Seorang perempuan, menabuh kenangan di tingkap matanya yang rapuh, lalu ditabuh oleh tatapan hujan yang runtuh. Di depan jendela yang terbuka. Setelah didorong oleh angin yang meronta. Pada sebuah senja yang kehabisan warna merah muda.
Perempuan itu, menyergap jalur terbang seekor kupu-kupu, lalu disergap oleh lintasan waktu. Ketika deretan masa lalu. Mengeja hurufnya satu persatu. Pada penghujung hari yang bergulir jatuh. Saat matahari telah kehilangan warna untuk disepuh.
Di depan pintu, ketika tak setitikpun rintik datang bertamu. Perempuan itu menyeduh segelas angan yang baru saja dilahirkan oleh awan. Tidak berupa hujan. Tapi setempayan kenangan yang berjatuhan.

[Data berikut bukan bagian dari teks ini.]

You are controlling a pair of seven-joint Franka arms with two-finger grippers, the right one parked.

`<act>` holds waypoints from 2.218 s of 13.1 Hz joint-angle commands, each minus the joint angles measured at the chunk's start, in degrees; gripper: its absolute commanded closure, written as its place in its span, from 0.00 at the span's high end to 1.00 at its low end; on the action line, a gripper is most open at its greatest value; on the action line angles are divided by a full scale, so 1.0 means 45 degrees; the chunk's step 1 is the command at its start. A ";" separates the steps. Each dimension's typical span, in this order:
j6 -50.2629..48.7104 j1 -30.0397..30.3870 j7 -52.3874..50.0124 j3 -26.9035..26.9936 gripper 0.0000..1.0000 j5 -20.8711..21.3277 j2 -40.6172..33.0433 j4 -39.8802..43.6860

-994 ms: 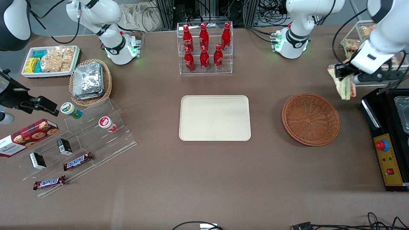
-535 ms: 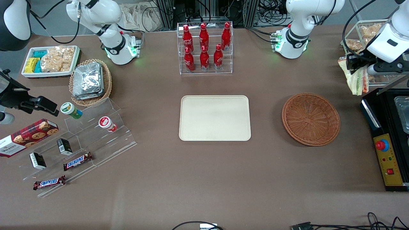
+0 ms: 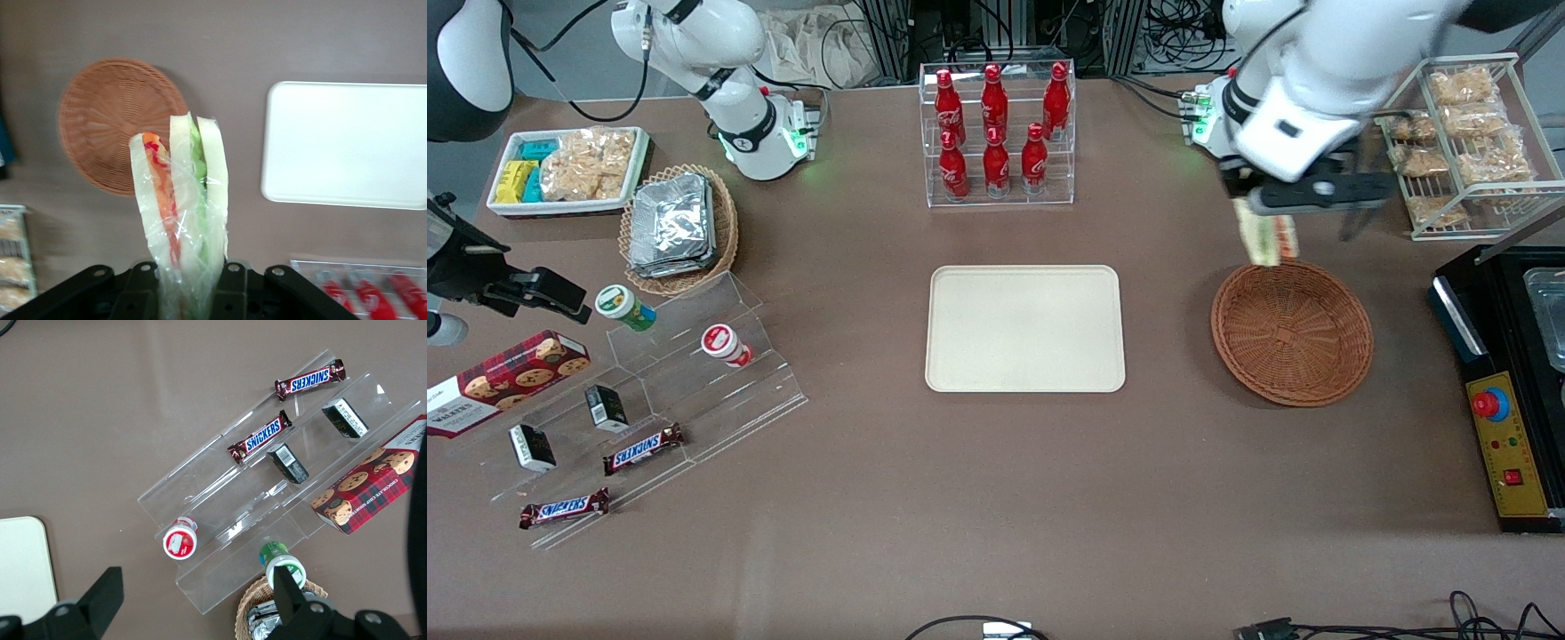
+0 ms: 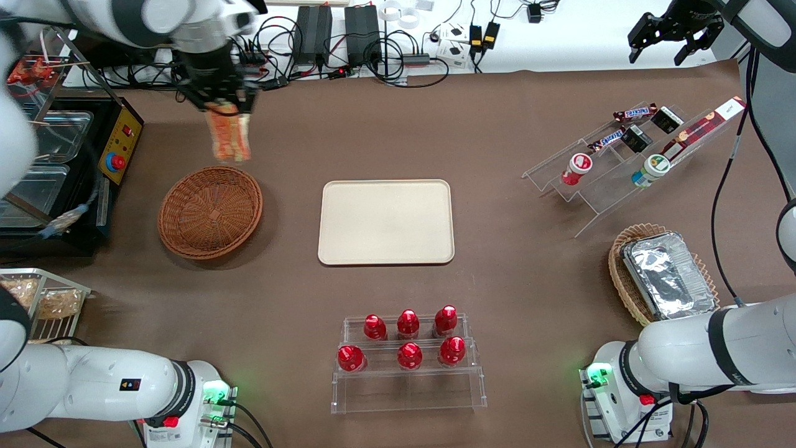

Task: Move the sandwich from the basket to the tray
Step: 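Carry the sandwich over the cream tray and lower it, then set the sandwich on the tray and open the left gripper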

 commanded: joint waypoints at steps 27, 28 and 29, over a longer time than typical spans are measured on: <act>0.9560 -0.0243 -0.3629 -0.2861 0.00 0.5736 0.8246 -0.3218; 0.9890 -0.0224 -0.3630 -0.2842 0.00 0.5736 0.8246 -0.3431; 1.0241 -0.0185 -0.3630 -0.2842 0.00 0.5736 0.8246 -0.3685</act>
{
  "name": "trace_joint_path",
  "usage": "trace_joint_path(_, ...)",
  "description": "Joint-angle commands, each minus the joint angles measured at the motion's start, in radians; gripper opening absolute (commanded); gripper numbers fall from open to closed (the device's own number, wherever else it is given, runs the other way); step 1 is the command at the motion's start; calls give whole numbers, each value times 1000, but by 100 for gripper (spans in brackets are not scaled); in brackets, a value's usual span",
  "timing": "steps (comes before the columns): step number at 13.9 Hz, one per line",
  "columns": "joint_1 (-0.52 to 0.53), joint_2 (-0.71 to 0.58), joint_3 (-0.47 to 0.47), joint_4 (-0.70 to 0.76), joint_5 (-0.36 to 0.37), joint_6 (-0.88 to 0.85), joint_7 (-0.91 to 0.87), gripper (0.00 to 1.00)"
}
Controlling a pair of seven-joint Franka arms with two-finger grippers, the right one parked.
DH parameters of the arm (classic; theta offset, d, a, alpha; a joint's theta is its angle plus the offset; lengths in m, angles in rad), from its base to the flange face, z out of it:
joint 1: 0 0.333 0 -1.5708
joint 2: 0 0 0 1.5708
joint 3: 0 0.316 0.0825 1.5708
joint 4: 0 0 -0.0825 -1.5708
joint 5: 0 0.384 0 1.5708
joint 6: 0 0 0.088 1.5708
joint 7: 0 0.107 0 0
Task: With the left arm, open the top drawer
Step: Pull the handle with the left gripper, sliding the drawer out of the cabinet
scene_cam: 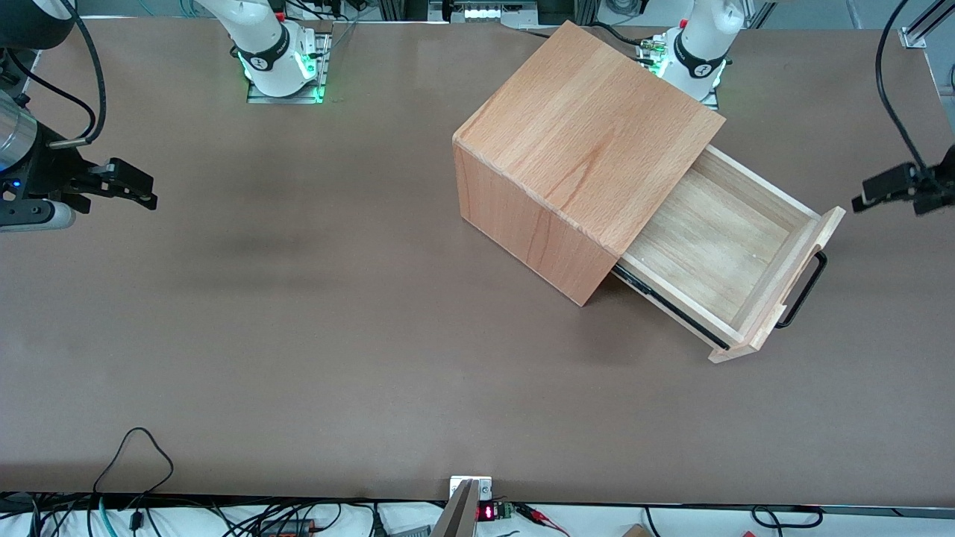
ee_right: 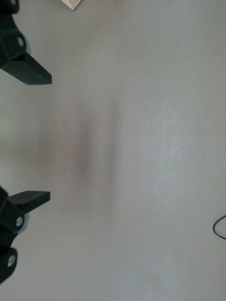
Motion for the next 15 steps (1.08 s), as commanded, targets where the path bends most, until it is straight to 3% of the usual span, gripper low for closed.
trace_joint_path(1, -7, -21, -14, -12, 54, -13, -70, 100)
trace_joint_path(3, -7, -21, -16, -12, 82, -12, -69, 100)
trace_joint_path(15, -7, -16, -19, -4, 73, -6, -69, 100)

Di bawah cahaya lampu, saat malam mulai memperdengarkan suara kegelapan yang ngilu. Perempuan itu menyamak guguran kembang sepatu. Untuk dijadikannya tilam pembaringan. Agar bisa membaringkan kerinduan.
Seperti dahulu sekali. Saat dia masih berkawan dengan segala rupa sunyi. Berbincang dengan penuh rasa percaya. Bahwa jikalau rembulan dan bintang masih ada. Maka tidak satupun asa yang bisa dipusara.